Stored items:
________________________

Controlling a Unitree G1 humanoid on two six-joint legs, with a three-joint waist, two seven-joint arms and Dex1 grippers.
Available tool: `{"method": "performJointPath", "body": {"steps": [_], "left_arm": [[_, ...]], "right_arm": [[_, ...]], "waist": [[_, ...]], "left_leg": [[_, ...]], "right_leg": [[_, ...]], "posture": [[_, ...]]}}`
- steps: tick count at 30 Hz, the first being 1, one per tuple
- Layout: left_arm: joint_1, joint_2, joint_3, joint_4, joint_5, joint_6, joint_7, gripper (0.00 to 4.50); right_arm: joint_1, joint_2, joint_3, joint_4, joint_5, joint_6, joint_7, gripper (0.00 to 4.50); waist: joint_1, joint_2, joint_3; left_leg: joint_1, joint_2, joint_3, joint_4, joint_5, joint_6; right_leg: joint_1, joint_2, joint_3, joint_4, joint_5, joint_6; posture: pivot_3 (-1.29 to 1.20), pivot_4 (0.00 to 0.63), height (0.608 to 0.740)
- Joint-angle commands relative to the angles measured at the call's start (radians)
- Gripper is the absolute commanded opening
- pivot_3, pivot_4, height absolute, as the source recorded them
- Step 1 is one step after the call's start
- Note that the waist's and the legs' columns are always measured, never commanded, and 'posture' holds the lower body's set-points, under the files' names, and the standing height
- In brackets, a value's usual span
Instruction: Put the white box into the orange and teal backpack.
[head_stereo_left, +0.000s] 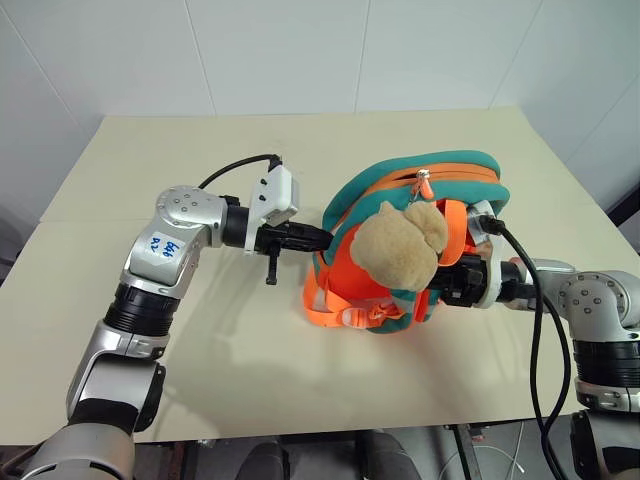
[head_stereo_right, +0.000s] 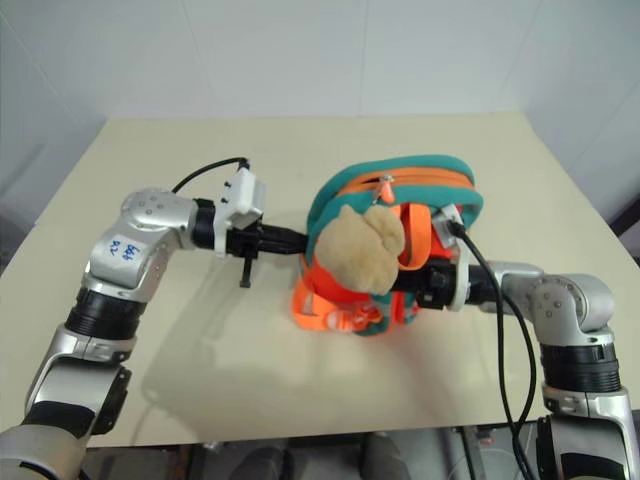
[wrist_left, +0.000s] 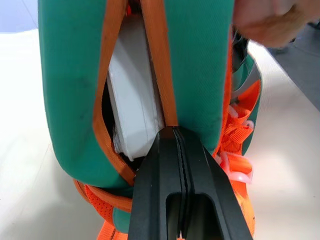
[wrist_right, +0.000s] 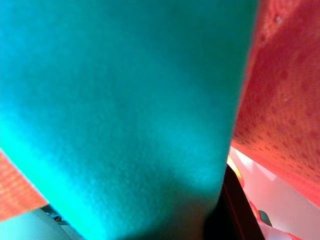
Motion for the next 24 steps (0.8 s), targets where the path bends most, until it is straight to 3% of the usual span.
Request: {"method": "performJointPath", "body": {"steps": [1,9,14,24], "left_arm": [[-0.027,-0.044,-0.015,0.036,0.051,-0.058,0.062,0.01],[-0.045,-0.145,-0.025,0.076,0.079,-0.086,0.131,0.01],[-0.049,-0.16,-0.011,0.058,0.044,-0.069,0.103,0.01],[-0.05,0.096,0.099,-0.004,-0.073,0.024,-0.094,0.01]], "right_arm": [[0.011,0.008,-0.015,-0.032,0.022,0.011,-0.016,0.54],[0.033,0.009,-0.036,-0.056,0.045,0.017,-0.043,0.54],[0.038,0.017,-0.039,-0.064,0.054,0.019,-0.057,0.54],[0.032,0.024,-0.023,-0.048,0.045,0.009,-0.049,0.54]], "waist": [[0.001,0.0,0.0],[0.001,0.0,0.0],[0.001,0.0,0.0],[-0.001,0.0,0.0]], "left_leg": [[0.0,0.0,0.0,0.0,0.0,0.0],[0.0,0.0,0.0,0.0,0.0,0.0],[0.0,0.0,0.0,0.0,0.0,0.0],[0.0,0.0,0.0,0.0,0.0,0.0]], "right_leg": [[0.0,0.0,0.0,0.0,0.0,0.0],[0.0,0.0,0.0,0.0,0.0,0.0],[0.0,0.0,0.0,0.0,0.0,0.0],[0.0,0.0,0.0,0.0,0.0,0.0]], "posture": [[0.0,0.15,0.74],[0.0,0.15,0.74],[0.0,0.15,0.74],[0.0,0.15,0.74]]}}
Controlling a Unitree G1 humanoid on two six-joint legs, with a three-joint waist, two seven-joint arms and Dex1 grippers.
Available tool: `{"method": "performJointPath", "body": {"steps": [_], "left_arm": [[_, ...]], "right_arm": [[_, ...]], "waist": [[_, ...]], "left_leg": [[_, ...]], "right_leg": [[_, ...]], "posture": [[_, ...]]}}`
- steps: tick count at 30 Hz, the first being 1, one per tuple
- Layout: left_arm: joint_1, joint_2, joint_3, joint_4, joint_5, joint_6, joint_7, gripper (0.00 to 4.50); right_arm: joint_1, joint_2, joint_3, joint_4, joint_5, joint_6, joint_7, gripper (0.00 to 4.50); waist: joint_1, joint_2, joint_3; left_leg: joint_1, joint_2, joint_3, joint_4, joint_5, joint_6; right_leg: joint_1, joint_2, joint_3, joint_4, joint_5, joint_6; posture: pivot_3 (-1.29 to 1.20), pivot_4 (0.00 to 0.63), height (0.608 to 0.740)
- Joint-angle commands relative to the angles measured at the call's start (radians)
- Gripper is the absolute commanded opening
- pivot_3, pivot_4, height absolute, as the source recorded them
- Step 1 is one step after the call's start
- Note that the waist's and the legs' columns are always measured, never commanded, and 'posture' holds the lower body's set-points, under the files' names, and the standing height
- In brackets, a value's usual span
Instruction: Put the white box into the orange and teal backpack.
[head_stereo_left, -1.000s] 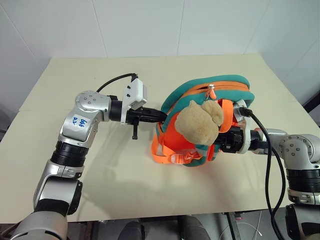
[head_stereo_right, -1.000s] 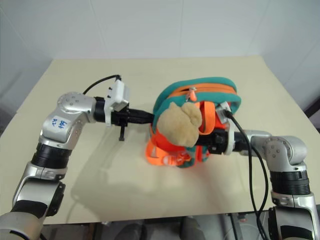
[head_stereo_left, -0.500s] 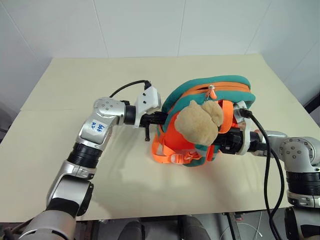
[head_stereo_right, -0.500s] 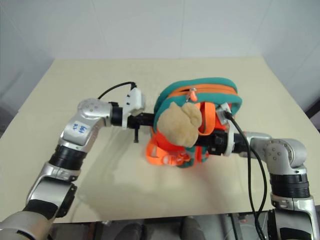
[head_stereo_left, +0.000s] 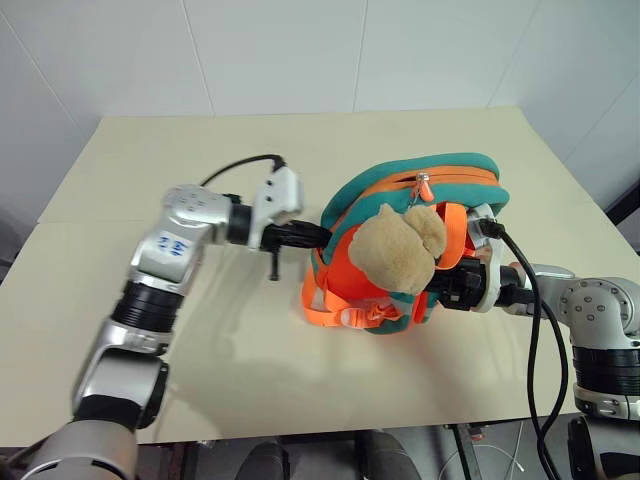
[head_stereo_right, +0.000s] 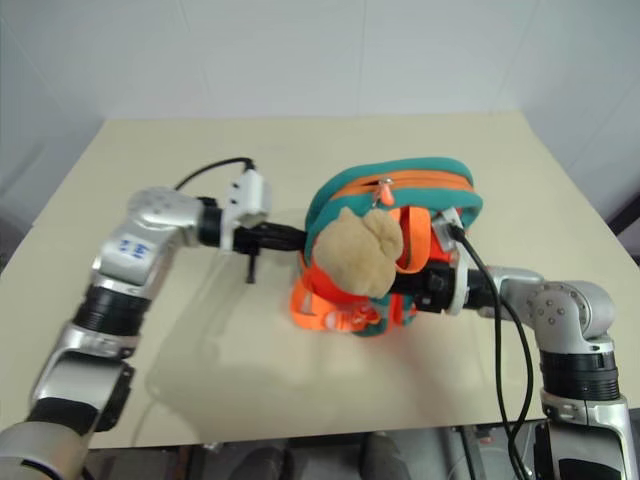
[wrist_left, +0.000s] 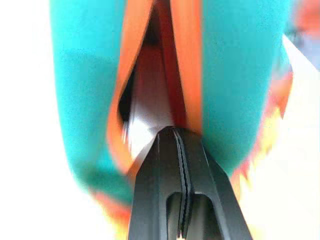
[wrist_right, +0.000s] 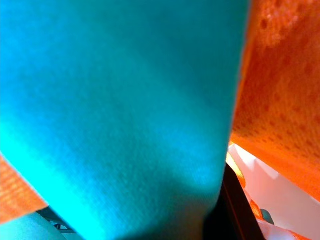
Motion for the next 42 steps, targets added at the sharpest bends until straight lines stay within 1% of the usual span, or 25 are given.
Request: {"method": "performJointPath", "body": {"steps": [1,2,3,4,10,12,16,17,19,23,28,34,37,40,42], "left_arm": [[-0.027,0.046,0.086,-0.066,-0.115,0.073,-0.07,0.01],[-0.023,0.058,0.102,-0.079,-0.136,0.101,-0.071,0.01],[-0.02,0.066,0.111,-0.087,-0.147,0.121,-0.069,0.38],[-0.013,0.074,0.123,-0.114,-0.168,0.145,-0.068,0.53],[0.032,0.094,0.166,-0.31,-0.324,0.327,-0.048,2.39],[0.036,0.086,0.172,-0.34,-0.343,0.353,-0.02,3.01],[0.049,0.052,0.172,-0.387,-0.356,0.339,0.041,4.26],[0.053,0.046,0.167,-0.394,-0.355,0.339,0.053,4.49],[0.059,0.028,0.146,-0.407,-0.345,0.329,0.075,4.49],[0.055,-0.016,0.126,-0.428,-0.367,0.336,0.096,4.49],[0.047,-0.058,0.096,-0.44,-0.391,0.338,0.089,4.49],[0.043,-0.095,0.038,-0.429,-0.362,0.319,0.095,4.49],[0.034,-0.105,0.017,-0.412,-0.339,0.306,0.107,3.92],[0.03,-0.102,0.019,-0.398,-0.33,0.288,0.107,2.88],[0.028,-0.093,0.036,-0.387,-0.332,0.284,0.107,2.36]], "right_arm": [[-0.003,0.008,0.01,-0.011,0.003,-0.006,0.008,0.54],[-0.007,0.01,0.014,-0.007,0.0,-0.008,0.011,0.54],[-0.01,0.01,0.016,-0.003,-0.002,-0.009,0.014,0.54],[-0.014,0.011,0.021,0.0,-0.006,-0.011,0.018,0.54],[-0.027,0.008,0.037,0.023,-0.021,-0.025,0.039,0.54],[-0.03,0.007,0.041,0.03,-0.027,-0.029,0.045,0.54],[-0.034,0.014,0.05,0.039,-0.04,-0.036,0.056,0.54],[-0.035,0.015,0.051,0.04,-0.041,-0.038,0.057,0.54],[-0.036,0.019,0.054,0.041,-0.044,-0.041,0.059,0.54],[-0.037,0.024,0.055,0.04,-0.047,-0.041,0.061,0.54],[-0.034,0.025,0.05,0.037,-0.047,-0.039,0.059,0.54],[-0.026,0.028,0.042,0.03,-0.045,-0.038,0.049,0.54],[-0.025,0.029,0.04,0.03,-0.044,-0.039,0.047,0.54],[-0.022,0.028,0.036,0.025,-0.042,-0.038,0.043,0.54],[-0.019,0.026,0.033,0.024,-0.041,-0.038,0.042,0.54]], "waist": [[0.0,0.0,0.0],[0.001,0.0,0.0],[0.001,0.0,0.0],[0.001,0.0,0.0],[-0.004,0.0,0.0],[-0.004,0.0,0.0],[-0.002,0.0,0.0],[-0.002,0.0,0.0],[-0.002,0.0,0.0],[-0.002,0.0,0.0],[-0.002,0.0,0.0],[-0.001,0.0,0.0],[-0.001,0.0,0.0],[-0.003,0.0,0.0],[-0.002,0.0,0.0]], "left_leg": [[0.0,0.0,0.0,0.0,0.0,0.0],[0.0,0.0,0.0,0.0,0.0,0.0],[0.0,0.0,0.0,0.0,0.0,0.0],[0.0,0.0,0.0,0.0,0.0,0.0],[0.0,0.0,0.0,0.0,0.0,0.0],[0.0,0.001,0.0,0.0,0.0,0.0],[0.001,0.0,0.0,0.001,0.0,0.0],[0.001,0.0,0.0,0.001,0.0,0.0],[0.001,0.0,0.0,0.001,0.0,0.0],[0.001,0.0,0.0,0.001,0.0,0.0],[0.001,0.0,0.0,0.0,0.0,0.0],[0.001,0.0,0.0,0.0,0.0,0.0],[0.001,0.0,0.0,0.0,0.0,0.0],[0.001,0.0,0.0,0.0,0.0,0.0],[0.001,0.0,0.0,0.0,0.0,0.0]], "right_leg": [[0.0,0.0,0.0,0.0,0.0,0.0],[0.0,0.0,0.0,0.0,0.0,0.0],[0.0,0.0,0.0,0.0,0.0,0.0],[0.0,0.0,0.0,0.0,0.0,0.0],[0.0,0.0,0.0,-0.001,0.0,0.0],[0.0,0.0,0.0,0.0,0.0,0.0],[0.001,0.0,0.0,0.001,0.0,0.0],[0.001,0.0,0.0,0.001,0.0,0.0],[0.001,0.0,0.0,0.001,0.0,0.0],[0.001,0.0,0.0,0.001,0.0,0.0],[0.001,0.0,0.001,0.001,0.0,0.0],[0.001,0.0,0.001,0.001,0.0,0.0],[0.001,0.0,0.001,0.001,0.0,0.0],[0.001,0.001,0.001,0.001,0.0,0.0],[0.001,0.001,0.001,0.001,0.0,0.0]], "posture": [[0.0,0.15,0.74],[0.0,0.15,0.74],[0.0,0.15,0.74],[0.0,0.15,0.74],[0.0,0.15,0.74],[0.0,0.15,0.74],[0.0,0.15,0.74],[0.0,0.15,0.74],[0.0,0.15,0.74],[0.0,0.15,0.74],[0.0,0.15,0.74],[0.0,0.15,0.74],[0.0,0.15,0.74],[0.0,0.15,0.74],[0.0,0.15,0.74]]}}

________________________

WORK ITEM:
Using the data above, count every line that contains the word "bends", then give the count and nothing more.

RESPONSE TO THE EXERCISE:
2